ASSIGNED TASK: Please reproduce the final stretch of the listing below: the line that contains "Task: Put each" and all lines after it, verbatim, with nothing else.

DATASET SECTION:
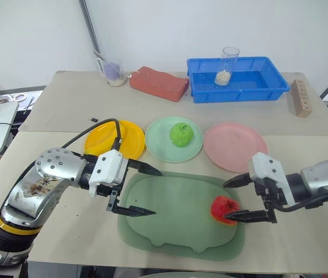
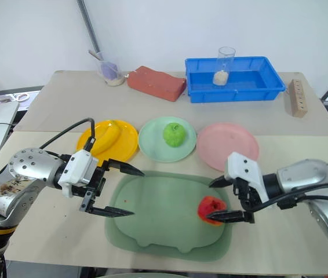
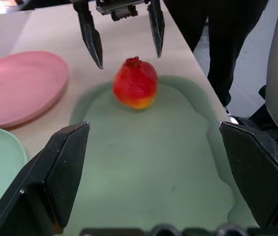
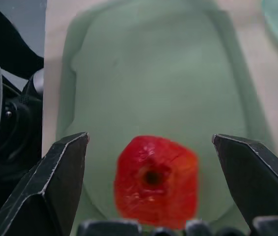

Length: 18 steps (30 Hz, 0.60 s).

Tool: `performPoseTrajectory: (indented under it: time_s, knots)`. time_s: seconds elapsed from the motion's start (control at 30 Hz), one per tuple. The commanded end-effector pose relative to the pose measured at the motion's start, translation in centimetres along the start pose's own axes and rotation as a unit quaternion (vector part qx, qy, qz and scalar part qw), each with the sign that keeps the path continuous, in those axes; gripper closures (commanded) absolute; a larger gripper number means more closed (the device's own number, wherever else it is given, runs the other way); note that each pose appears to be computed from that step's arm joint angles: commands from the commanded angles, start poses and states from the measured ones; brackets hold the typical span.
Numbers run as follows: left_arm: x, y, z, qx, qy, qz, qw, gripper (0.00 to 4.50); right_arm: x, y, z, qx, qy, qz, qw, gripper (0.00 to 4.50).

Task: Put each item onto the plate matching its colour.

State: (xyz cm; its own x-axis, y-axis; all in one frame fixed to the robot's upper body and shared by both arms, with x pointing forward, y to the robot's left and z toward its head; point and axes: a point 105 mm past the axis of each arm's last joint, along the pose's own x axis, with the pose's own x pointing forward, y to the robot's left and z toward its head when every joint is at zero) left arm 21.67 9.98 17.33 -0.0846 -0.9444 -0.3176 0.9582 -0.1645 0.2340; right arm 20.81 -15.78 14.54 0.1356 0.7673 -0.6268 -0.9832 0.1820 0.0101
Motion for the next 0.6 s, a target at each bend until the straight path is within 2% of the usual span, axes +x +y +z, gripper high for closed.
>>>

WRITTEN RESPONSE:
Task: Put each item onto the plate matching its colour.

State: (xyz cm; its own x-axis, y-axis; all in one frame fixed to the robot's upper body and shared by both arms, with x pointing forward, y to the robot's left and z toward its head; point and axes: a point 105 mm past the axis of each arm's last joint, along the pose's own x axis, with the pose's own x pointing forward, y to the robot's left and z toward its head when every joint is at zero) left arm 21.67 9.98 17.33 -0.0846 -0.9444 -0.3176 0.9582 -0.1645 0.2340; right arm 20.81 -15.78 14.54 0.1356 0.7673 -0.6268 -0.9832 0.1820 0.0101
Motion for the next 0.6 s, a target at each bend until the straight path is within 2% of the usual span, axes +x +y +z, gripper high for closed.
>>>

That completes the output for this exercise.